Creating the molecular surface

Molecular surfaces are one of the most common visual representations in a protein visualizer tool. But how are they generated? Apparently, someone was crazy enough to devise an analytic way of computing the surface. It’s even called a Conolly surface sometimes, in the name of the person who thought of if.

Thankfully, there’s also a numerical approach. It’s explained in some detail in Xu D, Zhang Y, Generating Triangulated Macromolecular Surfaces by Euclidean Distance Transform, but the explanation waves over some important implementation details. Here’s how I think it’s made:

Step 1

First we need to compute the solvent-accessible surface (SAS). We generate one sphere for each atom, where the radius is the Van der Waals radius + the radius of a water molecule, 1.4 Å. This is because we want to emulate the surface that is accessible for probe of a certain radius (in this case a water molecule). Then we remove all points inside other spheres, so we end up with a surface, the solvent-accessible surface. The center of the probe molecule could reach any point of this surface, but no further.

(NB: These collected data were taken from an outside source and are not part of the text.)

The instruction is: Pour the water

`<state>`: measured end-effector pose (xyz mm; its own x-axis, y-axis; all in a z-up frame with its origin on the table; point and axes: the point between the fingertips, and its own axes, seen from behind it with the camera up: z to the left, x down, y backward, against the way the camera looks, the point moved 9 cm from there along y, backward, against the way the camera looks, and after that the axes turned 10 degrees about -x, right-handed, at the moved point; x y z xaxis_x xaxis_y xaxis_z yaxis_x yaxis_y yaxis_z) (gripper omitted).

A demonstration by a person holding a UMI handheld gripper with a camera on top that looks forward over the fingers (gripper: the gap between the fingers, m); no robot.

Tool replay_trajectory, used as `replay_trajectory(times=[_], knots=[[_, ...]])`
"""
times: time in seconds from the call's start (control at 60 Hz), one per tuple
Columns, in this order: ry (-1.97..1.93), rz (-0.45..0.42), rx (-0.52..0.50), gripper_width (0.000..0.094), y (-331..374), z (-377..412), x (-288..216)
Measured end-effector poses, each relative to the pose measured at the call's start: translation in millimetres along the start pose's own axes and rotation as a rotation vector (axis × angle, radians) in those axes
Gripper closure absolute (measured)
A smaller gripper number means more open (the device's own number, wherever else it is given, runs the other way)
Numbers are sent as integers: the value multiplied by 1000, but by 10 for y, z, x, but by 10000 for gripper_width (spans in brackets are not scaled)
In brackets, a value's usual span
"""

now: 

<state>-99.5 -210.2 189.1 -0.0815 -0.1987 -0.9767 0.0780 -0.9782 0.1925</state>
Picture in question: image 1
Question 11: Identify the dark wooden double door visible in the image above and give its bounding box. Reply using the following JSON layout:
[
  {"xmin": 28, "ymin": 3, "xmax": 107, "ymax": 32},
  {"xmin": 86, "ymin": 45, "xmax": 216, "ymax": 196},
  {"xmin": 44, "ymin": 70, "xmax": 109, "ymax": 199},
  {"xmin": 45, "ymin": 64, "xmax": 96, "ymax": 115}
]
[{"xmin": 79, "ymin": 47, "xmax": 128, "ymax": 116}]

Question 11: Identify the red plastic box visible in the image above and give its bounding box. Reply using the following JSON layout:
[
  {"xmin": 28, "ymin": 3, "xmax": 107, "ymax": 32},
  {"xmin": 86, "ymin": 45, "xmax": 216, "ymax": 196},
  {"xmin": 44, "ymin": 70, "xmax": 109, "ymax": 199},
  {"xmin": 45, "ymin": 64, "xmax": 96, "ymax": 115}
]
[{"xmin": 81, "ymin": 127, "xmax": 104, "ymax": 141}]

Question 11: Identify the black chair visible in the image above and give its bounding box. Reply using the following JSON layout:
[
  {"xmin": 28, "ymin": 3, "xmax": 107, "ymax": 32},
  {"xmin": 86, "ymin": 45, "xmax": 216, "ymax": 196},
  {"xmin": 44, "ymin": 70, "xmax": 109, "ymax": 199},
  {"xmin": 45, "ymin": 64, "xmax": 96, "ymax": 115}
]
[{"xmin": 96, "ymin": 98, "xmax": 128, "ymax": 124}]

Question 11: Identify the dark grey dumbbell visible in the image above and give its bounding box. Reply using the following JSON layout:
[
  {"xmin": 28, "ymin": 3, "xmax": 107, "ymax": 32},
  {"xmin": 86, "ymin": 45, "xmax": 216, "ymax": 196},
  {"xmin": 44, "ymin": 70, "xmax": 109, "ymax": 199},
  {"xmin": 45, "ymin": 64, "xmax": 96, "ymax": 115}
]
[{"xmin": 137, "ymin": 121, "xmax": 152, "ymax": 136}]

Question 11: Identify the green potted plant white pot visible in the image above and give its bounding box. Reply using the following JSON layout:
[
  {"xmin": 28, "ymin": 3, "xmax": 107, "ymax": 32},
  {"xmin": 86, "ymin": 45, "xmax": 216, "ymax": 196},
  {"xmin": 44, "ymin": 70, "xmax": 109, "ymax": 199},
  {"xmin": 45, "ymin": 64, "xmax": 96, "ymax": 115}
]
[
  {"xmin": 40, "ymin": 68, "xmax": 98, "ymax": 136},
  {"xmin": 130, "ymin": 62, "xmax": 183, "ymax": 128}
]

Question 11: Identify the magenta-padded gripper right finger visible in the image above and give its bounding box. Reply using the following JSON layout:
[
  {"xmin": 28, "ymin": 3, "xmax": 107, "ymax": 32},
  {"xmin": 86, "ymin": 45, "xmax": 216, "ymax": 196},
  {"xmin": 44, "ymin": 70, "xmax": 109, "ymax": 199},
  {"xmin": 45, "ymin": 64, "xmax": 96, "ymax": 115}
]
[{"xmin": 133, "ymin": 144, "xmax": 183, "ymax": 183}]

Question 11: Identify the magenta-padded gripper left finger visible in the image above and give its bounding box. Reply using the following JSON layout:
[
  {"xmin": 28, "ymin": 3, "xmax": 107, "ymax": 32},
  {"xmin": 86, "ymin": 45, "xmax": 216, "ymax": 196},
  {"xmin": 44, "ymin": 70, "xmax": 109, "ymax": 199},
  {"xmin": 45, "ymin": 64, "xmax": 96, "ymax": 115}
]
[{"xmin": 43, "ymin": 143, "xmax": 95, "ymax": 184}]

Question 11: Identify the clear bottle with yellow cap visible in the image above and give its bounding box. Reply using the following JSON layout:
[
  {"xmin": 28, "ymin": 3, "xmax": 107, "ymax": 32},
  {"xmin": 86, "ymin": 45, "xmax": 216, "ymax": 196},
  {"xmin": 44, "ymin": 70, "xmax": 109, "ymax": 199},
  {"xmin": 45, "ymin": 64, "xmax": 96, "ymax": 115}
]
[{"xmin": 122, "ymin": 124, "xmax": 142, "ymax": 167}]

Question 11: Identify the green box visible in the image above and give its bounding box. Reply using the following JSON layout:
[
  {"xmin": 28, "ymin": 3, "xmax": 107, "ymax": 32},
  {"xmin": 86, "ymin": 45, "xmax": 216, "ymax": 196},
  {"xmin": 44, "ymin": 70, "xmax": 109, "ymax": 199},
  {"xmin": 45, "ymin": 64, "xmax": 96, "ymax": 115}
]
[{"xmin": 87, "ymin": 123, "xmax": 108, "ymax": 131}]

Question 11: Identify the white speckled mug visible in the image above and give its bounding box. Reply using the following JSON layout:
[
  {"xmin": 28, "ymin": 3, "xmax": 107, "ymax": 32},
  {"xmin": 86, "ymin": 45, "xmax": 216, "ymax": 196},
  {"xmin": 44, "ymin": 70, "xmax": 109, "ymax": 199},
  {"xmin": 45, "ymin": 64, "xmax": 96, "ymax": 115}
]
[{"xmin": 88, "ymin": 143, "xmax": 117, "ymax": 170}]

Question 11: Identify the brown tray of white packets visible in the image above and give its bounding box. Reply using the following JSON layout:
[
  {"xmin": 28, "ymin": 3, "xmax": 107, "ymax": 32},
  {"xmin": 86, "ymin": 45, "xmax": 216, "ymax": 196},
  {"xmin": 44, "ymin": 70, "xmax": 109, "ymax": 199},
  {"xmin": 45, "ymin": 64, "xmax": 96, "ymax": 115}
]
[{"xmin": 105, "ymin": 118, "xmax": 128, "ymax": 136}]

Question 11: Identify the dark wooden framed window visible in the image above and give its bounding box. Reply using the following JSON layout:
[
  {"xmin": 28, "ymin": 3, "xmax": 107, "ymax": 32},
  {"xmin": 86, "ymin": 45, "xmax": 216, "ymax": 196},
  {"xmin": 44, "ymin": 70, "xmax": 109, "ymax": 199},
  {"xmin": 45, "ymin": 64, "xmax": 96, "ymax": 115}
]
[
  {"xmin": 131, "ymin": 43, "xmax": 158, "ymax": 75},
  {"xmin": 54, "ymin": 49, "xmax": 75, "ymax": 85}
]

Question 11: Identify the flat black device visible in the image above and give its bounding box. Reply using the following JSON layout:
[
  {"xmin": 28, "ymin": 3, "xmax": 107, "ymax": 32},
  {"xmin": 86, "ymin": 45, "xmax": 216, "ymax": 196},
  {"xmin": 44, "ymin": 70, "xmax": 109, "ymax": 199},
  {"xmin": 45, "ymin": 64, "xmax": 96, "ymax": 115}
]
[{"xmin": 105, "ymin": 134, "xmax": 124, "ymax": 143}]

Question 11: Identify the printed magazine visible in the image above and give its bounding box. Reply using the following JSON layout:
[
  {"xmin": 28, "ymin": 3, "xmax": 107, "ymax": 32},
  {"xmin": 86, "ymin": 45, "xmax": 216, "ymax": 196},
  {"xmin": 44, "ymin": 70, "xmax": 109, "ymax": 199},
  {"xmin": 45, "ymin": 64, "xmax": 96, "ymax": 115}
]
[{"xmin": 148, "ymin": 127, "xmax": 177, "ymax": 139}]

This spheres would be represented as a collection of points in the computer (we don’t need triangles yet).

Step 2

For the molecular surface, we want the compute the surface that contains the points of the molecule that could be touched by a solvent molecule (its outermost part, not the center). To do this, we need to compute something called the signed Euclidean Distance Transform, or sEDT, for all points inside a grid. That’s because the points we want have something in common: they are all at the same distance from the SAS, equal to the radius of the probe, 1.4 Å.

So we create a uniform 3D grid in the bounding box around the protein, and compute the signed Euclidean Distance Transformation to the SAS for all points in this 3D grid. That is, the distance between the grid point and the nearest sphere point from the SAS. The grid points at 1.4 Å from the SAS are the points that will make our molecular surface.

How many points would this 3D grid need? Well, it does depend on the size of the protein, but apparently, not that many! The maximum resolution in the cited paper (from 2009) was a grid of 128x128x128 voxels. A grid of 256x256x256 may be achievable now, for a smoother surface.

Step 3

Finally, we need to join this points in triangles to make a mesh and display the surface. How do we do this? Using a Marching Cubes algorithm. And that’s about it. Easy!

Optimizations

This code needs to be reasonably fast. After all, we don’t want to wait for too long before being able to visualize the protein. And other tools make this representation really fast. Some ideas:

Use Metal for parallel computing in the GPU. This one is a must, obviously.
Fastest way to generate sphere points in Step 1? Maybe do a table look-up of these points from a unitary sphere pre computed at compile time, and transform to the coordinates of the new sphere.
Remove non-surface points (points inside other spheres) in a different compute pass than the generation.
Spheres could be distributed in a k-tree, to (dramatically) speed up finding neighbours. This could be helpful in many steps (finding which SAS points are inside other spheres for Step 1, and finding closest SAS point for a given 3D grid point in Step 2, maybe even for the Marching Cubes).